**WORK ORDER**
Scan the data below for the string "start". Show every line where it turns up.

**SUPPLIED INFORMATION**
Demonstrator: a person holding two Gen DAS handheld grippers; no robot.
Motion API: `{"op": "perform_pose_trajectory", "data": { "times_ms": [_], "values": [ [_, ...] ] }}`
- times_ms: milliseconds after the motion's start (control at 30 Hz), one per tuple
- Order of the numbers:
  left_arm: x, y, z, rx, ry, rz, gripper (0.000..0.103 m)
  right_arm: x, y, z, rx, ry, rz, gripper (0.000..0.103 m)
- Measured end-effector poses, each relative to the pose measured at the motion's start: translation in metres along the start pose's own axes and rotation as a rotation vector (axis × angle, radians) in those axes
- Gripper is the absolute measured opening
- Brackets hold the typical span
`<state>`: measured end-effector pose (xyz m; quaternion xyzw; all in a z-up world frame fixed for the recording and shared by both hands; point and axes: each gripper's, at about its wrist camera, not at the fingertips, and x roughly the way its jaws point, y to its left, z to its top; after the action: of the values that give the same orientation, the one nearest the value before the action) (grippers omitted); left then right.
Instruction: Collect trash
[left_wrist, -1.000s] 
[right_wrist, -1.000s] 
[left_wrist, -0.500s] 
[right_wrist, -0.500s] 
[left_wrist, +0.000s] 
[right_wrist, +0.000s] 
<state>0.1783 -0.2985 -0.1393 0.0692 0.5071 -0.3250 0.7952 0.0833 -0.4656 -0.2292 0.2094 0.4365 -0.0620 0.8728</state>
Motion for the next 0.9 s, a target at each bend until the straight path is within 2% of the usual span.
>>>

**RESPONSE FOR THIS EXERCISE**
- times_ms: milliseconds after the motion's start (control at 30 Hz), one per tuple
- Measured end-effector poses, each relative to the pose measured at the motion's start: translation in metres along the start pose's own axes and rotation as a rotation vector (axis × angle, radians) in those axes

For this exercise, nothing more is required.